§ **Your goal**:
Locate and copy each line in the data that contains the word "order".

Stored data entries
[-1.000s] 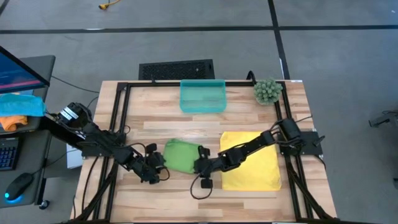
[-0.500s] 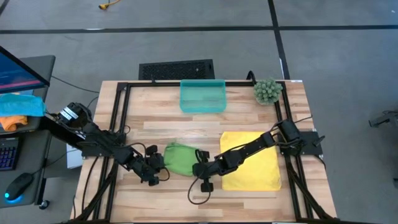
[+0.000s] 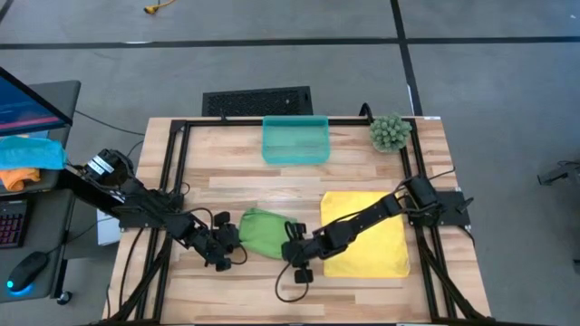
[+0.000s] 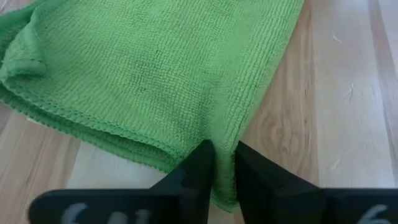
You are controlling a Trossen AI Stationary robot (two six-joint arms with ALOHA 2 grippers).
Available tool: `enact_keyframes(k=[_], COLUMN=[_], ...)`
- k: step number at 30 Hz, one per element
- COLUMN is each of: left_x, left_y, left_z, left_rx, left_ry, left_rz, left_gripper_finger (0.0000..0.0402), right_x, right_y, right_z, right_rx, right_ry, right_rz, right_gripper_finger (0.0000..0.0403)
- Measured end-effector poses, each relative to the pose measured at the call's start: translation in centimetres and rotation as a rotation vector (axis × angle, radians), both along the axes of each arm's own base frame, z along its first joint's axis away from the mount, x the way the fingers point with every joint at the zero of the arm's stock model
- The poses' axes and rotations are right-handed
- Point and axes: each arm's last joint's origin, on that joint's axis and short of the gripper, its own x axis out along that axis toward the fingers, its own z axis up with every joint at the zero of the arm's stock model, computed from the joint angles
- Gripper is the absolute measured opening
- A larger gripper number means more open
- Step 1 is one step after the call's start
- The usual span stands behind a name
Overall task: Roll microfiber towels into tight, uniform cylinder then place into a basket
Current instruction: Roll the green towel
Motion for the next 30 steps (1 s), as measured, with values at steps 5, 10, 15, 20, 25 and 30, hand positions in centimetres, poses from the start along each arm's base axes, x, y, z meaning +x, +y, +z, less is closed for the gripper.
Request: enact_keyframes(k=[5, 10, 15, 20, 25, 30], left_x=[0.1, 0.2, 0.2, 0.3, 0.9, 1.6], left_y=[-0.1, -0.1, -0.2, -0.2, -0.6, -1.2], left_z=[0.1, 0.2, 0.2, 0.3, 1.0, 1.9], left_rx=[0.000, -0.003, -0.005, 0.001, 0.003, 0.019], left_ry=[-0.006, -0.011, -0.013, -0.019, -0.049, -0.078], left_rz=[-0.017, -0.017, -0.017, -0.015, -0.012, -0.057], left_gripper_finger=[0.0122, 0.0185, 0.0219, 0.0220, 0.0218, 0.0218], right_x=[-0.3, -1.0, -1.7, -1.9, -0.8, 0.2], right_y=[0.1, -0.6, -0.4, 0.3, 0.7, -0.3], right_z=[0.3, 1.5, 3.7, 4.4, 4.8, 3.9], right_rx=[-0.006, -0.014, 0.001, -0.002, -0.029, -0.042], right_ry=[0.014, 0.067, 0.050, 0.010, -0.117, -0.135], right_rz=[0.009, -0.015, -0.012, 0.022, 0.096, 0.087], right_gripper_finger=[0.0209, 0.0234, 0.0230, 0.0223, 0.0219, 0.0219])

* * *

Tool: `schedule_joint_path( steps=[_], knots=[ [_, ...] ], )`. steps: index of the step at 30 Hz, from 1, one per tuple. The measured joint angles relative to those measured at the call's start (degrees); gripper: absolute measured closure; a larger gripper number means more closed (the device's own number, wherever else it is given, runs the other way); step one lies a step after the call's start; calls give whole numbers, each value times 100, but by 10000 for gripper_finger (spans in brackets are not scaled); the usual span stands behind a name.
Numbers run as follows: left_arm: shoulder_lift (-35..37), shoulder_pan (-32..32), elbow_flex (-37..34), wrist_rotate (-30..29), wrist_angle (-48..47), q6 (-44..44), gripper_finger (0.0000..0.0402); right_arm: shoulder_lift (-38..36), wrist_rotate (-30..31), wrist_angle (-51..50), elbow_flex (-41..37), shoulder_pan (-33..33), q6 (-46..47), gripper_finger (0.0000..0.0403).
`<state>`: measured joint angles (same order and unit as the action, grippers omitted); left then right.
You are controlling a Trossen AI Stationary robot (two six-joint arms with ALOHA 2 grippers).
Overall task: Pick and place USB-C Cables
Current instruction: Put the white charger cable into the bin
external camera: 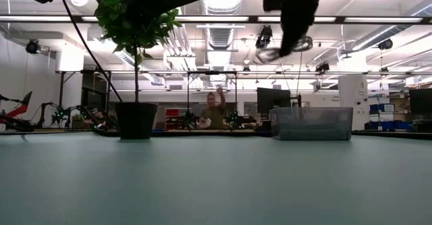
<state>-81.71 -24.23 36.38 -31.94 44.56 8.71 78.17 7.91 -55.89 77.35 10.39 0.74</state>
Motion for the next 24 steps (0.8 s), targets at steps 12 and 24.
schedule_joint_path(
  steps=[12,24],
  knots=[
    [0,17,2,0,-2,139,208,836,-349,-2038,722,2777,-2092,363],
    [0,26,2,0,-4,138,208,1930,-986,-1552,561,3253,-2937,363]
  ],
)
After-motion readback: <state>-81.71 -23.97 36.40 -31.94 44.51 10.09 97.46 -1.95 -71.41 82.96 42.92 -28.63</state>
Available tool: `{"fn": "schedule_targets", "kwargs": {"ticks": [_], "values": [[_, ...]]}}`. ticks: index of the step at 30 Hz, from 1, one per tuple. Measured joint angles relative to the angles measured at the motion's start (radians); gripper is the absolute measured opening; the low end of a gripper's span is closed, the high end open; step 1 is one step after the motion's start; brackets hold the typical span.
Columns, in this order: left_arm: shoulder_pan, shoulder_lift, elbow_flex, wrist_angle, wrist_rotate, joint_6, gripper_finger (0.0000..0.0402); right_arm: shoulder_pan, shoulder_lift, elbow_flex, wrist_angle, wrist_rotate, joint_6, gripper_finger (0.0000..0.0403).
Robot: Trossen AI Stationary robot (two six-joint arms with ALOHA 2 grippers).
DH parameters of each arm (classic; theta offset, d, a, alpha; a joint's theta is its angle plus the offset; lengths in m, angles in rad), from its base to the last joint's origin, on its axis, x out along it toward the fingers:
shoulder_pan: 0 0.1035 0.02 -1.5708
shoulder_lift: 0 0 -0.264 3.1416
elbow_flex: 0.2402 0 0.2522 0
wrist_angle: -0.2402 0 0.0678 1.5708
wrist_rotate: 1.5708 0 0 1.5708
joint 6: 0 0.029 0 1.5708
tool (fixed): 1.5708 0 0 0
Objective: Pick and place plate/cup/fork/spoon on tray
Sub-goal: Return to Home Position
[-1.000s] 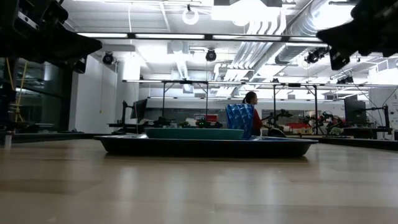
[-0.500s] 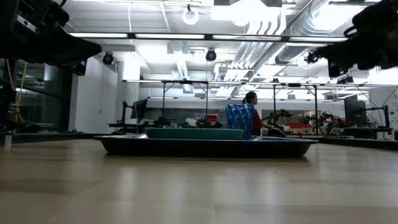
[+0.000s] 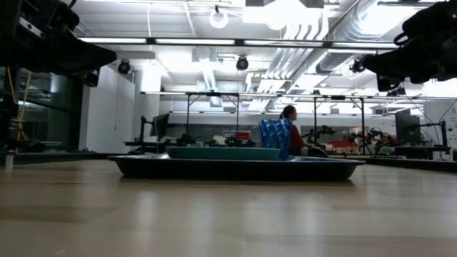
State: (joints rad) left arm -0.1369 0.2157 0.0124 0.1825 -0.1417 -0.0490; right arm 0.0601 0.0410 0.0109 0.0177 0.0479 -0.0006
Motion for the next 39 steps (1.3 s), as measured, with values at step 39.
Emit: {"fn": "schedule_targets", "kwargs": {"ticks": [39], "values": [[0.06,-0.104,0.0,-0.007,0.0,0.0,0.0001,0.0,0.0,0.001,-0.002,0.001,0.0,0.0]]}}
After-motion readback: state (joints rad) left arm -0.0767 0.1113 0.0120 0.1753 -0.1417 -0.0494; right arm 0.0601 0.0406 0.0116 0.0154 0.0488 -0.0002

§ **Output**:
`<state>`: measured joint angles (same order and unit as the action, grippers omitted); left then right.
Columns, in this order: left_arm: shoulder_pan, shoulder_lift, elbow_flex, wrist_angle, wrist_rotate, joint_6, gripper_finger (0.0000..0.0402); right_arm: shoulder_pan, shoulder_lift, elbow_flex, wrist_angle, wrist_rotate, joint_6, gripper_finger (0.0000..0.0403).

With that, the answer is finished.